The records follow. Print, word for word, the first line through the "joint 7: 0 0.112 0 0" line.

§

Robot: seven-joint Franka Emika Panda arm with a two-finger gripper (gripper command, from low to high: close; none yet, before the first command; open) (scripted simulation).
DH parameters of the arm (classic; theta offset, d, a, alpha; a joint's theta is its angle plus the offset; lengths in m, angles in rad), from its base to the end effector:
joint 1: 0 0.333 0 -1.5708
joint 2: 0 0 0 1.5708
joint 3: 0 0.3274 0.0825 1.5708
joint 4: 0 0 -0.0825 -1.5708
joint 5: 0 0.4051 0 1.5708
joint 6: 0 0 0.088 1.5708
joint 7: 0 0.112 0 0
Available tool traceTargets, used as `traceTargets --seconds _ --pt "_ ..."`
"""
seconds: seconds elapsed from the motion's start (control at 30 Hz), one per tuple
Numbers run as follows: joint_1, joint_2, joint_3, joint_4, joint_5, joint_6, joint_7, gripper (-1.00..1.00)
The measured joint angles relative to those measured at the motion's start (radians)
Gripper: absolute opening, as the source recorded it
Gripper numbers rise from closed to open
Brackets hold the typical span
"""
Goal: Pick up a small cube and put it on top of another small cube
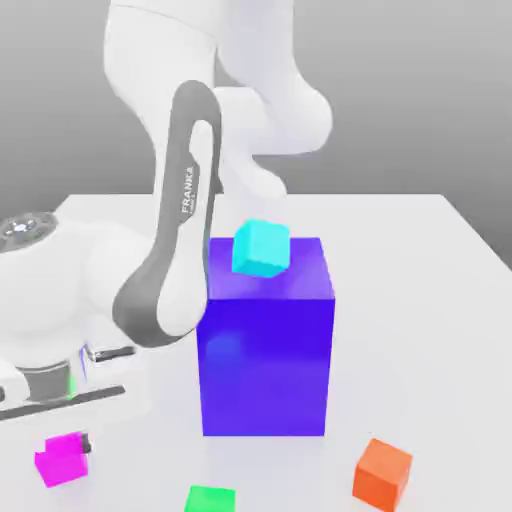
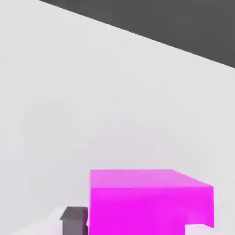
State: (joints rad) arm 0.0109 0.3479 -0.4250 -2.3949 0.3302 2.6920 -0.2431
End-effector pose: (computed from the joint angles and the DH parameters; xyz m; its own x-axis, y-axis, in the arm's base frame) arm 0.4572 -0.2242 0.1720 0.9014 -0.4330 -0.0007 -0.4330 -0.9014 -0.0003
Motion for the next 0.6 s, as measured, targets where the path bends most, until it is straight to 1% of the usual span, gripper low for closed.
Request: traceTargets --seconds 0.1,0.27,0.4,0.43,0.6 --pt "0.074 -0.045 0.024 0.023 -0.073 -0.057 0.001 -1.00" --pt "0.188 -0.088 0.106 0.077 -0.177 -0.135 -0.023 -1.00" --pt "0.174 0.024 0.161 0.094 -0.127 -0.041 -0.073 -1.00" --pt "0.172 0.043 0.166 0.096 -0.113 -0.024 -0.083 1.00" --pt "0.172 0.043 0.166 0.096 -0.113 -0.024 -0.083 1.00"
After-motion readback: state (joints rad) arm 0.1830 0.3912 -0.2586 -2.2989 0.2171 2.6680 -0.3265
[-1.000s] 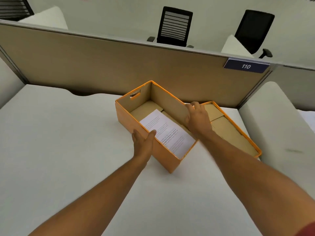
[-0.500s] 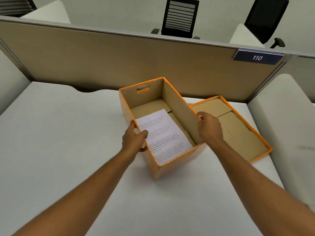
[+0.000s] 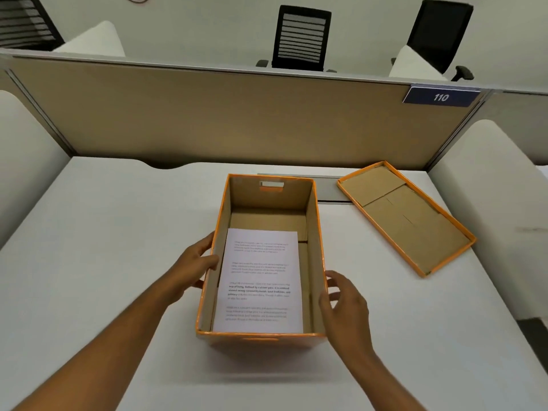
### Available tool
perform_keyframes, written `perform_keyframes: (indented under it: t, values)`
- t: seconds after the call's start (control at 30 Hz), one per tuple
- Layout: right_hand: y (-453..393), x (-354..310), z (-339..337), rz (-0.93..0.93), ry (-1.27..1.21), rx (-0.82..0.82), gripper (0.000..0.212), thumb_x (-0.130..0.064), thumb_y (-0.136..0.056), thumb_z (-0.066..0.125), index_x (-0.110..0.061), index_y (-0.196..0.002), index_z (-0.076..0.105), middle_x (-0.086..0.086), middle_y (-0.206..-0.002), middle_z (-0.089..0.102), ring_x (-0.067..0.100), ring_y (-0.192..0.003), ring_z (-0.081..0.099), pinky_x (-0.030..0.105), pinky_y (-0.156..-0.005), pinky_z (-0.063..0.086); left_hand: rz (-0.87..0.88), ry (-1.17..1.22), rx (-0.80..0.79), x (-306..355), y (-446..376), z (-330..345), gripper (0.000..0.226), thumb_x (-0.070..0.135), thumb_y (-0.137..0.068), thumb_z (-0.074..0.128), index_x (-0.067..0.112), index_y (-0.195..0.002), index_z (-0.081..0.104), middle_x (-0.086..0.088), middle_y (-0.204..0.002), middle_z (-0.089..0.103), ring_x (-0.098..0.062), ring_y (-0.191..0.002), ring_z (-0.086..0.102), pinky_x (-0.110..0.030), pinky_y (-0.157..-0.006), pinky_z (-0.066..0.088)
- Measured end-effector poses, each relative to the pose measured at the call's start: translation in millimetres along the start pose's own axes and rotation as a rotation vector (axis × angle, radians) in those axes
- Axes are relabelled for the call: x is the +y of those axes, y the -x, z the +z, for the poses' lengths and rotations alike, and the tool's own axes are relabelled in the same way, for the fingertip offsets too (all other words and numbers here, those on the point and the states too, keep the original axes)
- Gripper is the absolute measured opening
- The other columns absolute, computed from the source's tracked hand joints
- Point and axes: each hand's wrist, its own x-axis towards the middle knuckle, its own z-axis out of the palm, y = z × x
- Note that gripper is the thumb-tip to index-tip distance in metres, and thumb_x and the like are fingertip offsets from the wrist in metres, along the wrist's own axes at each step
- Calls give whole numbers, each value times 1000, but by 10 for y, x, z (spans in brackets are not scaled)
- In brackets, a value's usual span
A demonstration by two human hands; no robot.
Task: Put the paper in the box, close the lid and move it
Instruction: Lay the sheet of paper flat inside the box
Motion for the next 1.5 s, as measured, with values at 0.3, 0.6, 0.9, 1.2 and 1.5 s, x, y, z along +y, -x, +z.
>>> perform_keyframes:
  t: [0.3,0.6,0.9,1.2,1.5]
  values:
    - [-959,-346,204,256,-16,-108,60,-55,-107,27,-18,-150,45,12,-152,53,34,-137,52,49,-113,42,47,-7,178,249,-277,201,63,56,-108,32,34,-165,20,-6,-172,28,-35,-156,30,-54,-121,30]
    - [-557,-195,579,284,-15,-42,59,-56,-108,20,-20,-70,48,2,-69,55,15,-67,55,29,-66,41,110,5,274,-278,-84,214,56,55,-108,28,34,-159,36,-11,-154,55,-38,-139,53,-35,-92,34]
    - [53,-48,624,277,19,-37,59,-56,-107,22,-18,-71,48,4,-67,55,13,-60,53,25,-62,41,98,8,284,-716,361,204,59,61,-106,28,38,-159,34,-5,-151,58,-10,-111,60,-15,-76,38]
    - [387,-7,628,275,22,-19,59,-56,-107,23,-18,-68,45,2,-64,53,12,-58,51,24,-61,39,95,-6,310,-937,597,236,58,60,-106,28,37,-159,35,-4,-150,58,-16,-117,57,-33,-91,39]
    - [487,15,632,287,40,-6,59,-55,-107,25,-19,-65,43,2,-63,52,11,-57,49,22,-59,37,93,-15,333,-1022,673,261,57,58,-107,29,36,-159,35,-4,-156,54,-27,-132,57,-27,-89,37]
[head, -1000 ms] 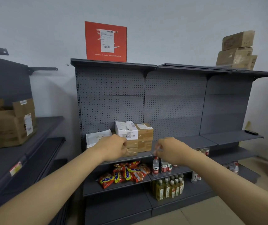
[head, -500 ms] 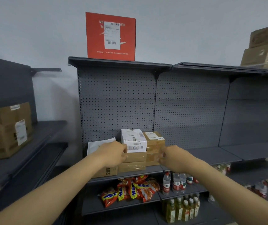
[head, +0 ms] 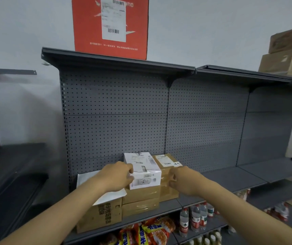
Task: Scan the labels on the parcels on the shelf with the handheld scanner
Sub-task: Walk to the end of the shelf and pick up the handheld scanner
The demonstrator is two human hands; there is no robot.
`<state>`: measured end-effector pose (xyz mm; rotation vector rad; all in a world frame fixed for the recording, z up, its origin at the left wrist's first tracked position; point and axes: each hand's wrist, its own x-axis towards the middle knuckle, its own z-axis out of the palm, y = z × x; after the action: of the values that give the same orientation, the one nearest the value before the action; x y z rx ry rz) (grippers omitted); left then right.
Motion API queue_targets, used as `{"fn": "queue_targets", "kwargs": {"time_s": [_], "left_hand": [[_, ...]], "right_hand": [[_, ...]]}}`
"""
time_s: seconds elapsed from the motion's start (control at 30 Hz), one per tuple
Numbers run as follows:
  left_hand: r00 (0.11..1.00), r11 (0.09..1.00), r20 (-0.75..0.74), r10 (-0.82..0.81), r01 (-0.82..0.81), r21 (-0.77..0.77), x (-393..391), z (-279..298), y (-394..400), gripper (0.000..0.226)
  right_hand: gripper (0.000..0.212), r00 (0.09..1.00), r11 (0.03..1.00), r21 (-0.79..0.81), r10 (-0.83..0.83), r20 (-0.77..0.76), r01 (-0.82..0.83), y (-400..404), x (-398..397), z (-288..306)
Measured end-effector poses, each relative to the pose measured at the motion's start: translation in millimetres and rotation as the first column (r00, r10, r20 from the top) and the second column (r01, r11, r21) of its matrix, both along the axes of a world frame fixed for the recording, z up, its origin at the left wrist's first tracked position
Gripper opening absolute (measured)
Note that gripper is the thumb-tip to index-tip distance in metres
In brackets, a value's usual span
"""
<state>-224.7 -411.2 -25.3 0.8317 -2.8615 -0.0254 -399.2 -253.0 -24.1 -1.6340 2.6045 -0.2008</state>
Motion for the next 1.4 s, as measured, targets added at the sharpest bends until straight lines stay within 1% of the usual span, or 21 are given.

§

Response to the exercise:
Robot: seven-joint Franka Emika Panda arm with a two-finger gripper (gripper command, from low to high: close; none yet, before the first command; open) (scripted simulation).
DH parameters of the arm (classic; theta offset, d, a, alpha; a joint's theta is its angle plus the offset; lengths in m, angles in rad), from its base to the end effector:
joint 1: 0 0.333 0 -1.5708
joint 2: 0 0 0 1.5708
joint 3: 0 0.3274 0.0825 1.5708
joint 4: 0 0 -0.0825 -1.5708
joint 5: 0 0.4051 0 1.5708
joint 6: 0 0 0.088 1.5708
joint 7: 0 0.112 0 0

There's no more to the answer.